Nel primo volume del Trattato il F. torna ancora sulla questione della nazionalità. E ritorna sull'impossibilità di attribuire alla nazione, separata dall'organismo statuale, una piena soggettività di diritto internazionale. La nazione "per sé non è che una espressione sociologica", e nell'intento della "scuola italiana" di Mancini di "attribuire alla nazione la personalità internazionale" e anzi di "sostituire in tale qualità la nazione allo Stato", in definitiva non va letto altro che "una forma particolarmente energica di affermare un principio di legittimità nella costituzione degli Stati" (p. 168). Anche nel caso del riconoscimento, da parte delle potenze dell'Intesa, dei "comitati nazionali polacco e cecoslovacco", in pieno periodo bellico, si tratta in sostanza di non più che "impegni morali" presi dalle potenze con "associazioni di fatto" in ordine, ad un riconoscimento a venire, per quanto le rappresentanze nazionali chiamate in causa godessero in ogni caso di una "limitata capacità giuridica internazionale" a seguito del "generico riconoscimento avvenuto" (pp. 170 s.). In realtà, a parere del F. l'obiettivo "della integrità delle figure nazionali" può essere raggiunto solo considerando "le nazionalità non già come soggetti, ma bensì come oggetti di relazioni internazionali e ovvero nella forma di quella "tutela internazionale delle nazionalità" nel quadro dei trattati di pace, come già sostenuto dal F. nel 1909, e come accolto poi, secondo una prassi dalla quale deriva "il principio della tutela delle minoranze nazionali". Da questo, e dai trattati e convenzioni relativi, derivano per gli appartenenti a una minoranza diritti subbiettivi "fondati sulle norme di diritto interno emanate dallo Stato in osservanza del suo obbligo internazionale", ma assolutamente non ne discende per la minoranza nel suo complesso una qualche forma di personalità internazionale (pp. 171 ss.).

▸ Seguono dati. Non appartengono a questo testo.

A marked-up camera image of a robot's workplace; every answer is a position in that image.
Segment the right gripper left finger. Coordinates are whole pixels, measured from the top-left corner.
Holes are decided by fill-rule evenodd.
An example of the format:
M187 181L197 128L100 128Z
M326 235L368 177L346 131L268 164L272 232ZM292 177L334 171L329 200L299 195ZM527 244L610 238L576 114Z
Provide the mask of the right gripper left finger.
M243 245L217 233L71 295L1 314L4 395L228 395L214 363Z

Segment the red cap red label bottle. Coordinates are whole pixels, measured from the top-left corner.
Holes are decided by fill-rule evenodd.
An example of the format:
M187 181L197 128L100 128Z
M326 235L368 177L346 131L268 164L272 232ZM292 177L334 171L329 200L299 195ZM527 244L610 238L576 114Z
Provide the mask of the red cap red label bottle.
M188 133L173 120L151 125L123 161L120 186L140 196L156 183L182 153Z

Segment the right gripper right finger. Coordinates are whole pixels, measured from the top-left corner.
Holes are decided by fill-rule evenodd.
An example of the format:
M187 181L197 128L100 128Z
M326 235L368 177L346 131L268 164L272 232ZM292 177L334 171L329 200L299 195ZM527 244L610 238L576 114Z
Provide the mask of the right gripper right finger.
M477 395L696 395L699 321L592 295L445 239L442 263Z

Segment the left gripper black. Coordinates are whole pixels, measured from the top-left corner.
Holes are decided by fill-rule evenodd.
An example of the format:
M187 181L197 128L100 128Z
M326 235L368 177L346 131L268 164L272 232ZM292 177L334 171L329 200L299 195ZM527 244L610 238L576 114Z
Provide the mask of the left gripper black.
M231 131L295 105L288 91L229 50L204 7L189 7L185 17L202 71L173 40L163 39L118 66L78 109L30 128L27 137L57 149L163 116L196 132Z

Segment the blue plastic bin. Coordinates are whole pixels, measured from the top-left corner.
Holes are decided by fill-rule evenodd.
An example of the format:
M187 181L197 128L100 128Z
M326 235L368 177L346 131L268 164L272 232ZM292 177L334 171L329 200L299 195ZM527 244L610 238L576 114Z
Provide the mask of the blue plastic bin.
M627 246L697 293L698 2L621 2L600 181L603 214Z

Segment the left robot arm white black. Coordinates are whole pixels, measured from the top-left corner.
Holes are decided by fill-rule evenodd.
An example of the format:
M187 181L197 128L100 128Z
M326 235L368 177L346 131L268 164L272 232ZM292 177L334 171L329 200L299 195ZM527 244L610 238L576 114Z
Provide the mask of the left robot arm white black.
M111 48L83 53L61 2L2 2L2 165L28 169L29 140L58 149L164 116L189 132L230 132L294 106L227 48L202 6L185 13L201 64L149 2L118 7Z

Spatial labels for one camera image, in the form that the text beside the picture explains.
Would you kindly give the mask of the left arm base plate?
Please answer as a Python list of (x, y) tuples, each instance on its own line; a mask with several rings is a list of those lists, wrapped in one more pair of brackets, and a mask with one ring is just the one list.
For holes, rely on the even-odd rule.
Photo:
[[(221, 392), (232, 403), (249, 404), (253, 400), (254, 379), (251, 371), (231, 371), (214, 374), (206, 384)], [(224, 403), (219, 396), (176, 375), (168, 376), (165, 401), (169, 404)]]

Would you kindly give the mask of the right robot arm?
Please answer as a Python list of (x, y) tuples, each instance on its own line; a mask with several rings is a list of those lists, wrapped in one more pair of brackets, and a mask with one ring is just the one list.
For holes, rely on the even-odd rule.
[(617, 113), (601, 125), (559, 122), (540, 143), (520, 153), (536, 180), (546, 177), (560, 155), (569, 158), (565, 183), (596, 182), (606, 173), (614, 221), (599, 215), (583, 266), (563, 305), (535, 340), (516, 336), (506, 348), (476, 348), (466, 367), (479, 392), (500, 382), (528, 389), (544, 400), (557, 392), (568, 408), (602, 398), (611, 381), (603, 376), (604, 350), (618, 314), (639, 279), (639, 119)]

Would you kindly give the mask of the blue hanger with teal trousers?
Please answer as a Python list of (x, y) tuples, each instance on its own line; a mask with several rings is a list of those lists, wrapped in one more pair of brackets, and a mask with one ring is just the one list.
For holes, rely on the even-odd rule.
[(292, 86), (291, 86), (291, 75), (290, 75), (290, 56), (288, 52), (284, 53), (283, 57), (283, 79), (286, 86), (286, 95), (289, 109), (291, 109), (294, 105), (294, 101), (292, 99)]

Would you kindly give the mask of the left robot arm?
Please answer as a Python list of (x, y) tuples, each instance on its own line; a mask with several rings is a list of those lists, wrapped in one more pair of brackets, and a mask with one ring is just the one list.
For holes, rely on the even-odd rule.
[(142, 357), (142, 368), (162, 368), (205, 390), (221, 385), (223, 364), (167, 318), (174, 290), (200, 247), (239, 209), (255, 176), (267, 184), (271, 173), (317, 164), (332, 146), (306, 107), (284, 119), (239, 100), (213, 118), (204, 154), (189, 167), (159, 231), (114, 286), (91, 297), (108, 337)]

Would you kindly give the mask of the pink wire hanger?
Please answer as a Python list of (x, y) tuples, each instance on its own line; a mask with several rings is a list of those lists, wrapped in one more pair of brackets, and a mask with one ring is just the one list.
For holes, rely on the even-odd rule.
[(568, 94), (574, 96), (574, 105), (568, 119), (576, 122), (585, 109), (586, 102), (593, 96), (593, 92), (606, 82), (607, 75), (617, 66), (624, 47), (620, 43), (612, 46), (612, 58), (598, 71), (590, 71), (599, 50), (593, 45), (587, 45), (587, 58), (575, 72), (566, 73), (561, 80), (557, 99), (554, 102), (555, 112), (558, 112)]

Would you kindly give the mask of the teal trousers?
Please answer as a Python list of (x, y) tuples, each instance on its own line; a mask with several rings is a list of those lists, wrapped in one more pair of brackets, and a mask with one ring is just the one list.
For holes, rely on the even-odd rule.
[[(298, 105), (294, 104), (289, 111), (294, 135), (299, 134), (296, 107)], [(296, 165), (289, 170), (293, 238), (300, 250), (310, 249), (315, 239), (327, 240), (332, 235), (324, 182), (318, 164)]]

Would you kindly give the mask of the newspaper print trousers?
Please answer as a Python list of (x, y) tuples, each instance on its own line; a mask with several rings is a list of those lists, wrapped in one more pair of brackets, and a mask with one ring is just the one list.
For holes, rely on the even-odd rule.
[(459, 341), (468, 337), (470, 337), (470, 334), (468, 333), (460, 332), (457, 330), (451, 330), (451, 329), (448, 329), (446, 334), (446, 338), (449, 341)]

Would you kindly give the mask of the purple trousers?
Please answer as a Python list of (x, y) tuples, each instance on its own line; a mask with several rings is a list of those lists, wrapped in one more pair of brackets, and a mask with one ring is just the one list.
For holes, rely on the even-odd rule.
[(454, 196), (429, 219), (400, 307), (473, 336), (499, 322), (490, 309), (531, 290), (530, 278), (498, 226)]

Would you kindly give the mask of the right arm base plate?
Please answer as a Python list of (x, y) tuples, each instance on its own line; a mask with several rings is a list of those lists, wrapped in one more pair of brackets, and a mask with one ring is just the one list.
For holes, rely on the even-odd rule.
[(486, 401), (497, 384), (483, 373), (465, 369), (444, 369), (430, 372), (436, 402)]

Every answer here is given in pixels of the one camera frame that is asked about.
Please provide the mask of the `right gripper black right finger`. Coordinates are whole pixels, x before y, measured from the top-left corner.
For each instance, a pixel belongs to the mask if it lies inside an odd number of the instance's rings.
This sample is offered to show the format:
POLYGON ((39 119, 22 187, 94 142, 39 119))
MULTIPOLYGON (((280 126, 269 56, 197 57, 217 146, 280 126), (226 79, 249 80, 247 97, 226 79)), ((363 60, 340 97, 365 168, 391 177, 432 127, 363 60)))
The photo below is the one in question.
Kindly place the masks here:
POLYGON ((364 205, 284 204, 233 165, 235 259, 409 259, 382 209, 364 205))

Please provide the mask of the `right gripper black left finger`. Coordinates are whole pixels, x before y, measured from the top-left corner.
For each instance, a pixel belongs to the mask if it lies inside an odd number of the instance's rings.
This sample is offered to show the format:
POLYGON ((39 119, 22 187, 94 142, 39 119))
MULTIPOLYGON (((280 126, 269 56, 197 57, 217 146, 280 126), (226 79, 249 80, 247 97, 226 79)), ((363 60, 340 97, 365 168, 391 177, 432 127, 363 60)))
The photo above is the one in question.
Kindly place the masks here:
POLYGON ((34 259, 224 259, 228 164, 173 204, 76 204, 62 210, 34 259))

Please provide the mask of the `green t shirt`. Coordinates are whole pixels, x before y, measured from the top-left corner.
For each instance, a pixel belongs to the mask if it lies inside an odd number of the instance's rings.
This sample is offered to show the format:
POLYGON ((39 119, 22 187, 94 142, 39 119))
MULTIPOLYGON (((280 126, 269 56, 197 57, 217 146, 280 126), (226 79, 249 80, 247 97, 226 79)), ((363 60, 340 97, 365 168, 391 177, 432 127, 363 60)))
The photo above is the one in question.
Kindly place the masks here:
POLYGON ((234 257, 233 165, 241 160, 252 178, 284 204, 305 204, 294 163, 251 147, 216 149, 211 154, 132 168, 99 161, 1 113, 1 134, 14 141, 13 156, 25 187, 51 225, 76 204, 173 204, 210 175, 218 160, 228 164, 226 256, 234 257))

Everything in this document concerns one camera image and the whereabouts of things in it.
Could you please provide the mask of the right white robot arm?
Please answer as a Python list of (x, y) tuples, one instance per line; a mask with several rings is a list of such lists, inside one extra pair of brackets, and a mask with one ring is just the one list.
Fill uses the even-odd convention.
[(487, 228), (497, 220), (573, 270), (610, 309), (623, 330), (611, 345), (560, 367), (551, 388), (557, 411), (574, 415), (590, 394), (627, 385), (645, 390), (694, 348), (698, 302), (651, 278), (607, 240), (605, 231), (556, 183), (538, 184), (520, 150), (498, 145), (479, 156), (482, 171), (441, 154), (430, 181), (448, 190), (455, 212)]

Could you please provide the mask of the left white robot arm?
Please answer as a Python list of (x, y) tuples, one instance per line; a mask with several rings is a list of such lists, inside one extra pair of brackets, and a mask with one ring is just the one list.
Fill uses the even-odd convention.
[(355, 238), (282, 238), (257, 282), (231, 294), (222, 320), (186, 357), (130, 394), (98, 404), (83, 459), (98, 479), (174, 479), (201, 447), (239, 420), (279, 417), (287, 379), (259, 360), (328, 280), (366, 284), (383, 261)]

In questo medesimo testo è possibile seguire il F. nella qualificazione giuridica della Società delle nazioni, ovvero di un fatto che tra le due guerre pone l'urgenza di verificare a fronte di una realtà di diritto internazionale i limiti del concetto stesso di Stato. Il F. aderisce all'ipotesi di quelli che la "assimilano nettamente ... ad una confederazione" (p. 137), il che ne configura una personalità internazionale distintamente recisa da quella dei suoi membri, personalità del resto "ormai riconosciuta generalmente" (p. 138). Da ciò tuttavia non discende che essa "sia dotata di tutti i diritti subbiettivi, che son proprii di quelle persone internazionali per eccellenza che sono gli Stati c la "capacità internazionale" dello Stato, "persona. internazionale-tipo", resta "illimitata", mentre quella della persona di diritto internazionale "è limitata a quei diritti di cui l'ente stesso sia riconosciuto titolare dal trattato che l'ha costituito" (p.139).

Il F. morì a Genova il 19 genn. 1934.

Oltre a quelle citate vanno ricordate del F. le seguenti opere: La frode alla legge nei rapporti di diritto internazionale privato, Torino 1900; Il diritto amministrativo internazionale: nozioni sistematiche, Perugia 1901; L'arbitrato nel diritto processuale civile internazionale, Palermo 1908; Lezioni di diritto internazionale, ibid. 1908; La condizione giuridica delle navi mercantili, L'Aia 1925; Corso di diritto internazionale, I, Padova 1930.

Fonti e Bibl.: Necrol., in Circolo giuridico univ. di Palermo, 1934; Roma, Arch. centrale dello Stato, Min. di Grazia e Giustizia, Dir. gen. dell'Organizzazione giudiziaria e degli Affari generali, fasc. pers. magistrati, I vers., busta 0298, fasc. 39039; Ibid., Min. della Pubblica Istruzione, Dir. gen. dell'Istruzione superiore, fasc. pers. prof. univ., II vers., ad vocem; Chi è?, Roma 1931, ad vocem; Annuario dell'Univ. di Genova, 1933-34, p. 339; Nuovo Digesto ital., V, ad vocem; Enciclopedia Italiana, App, I, p. 581.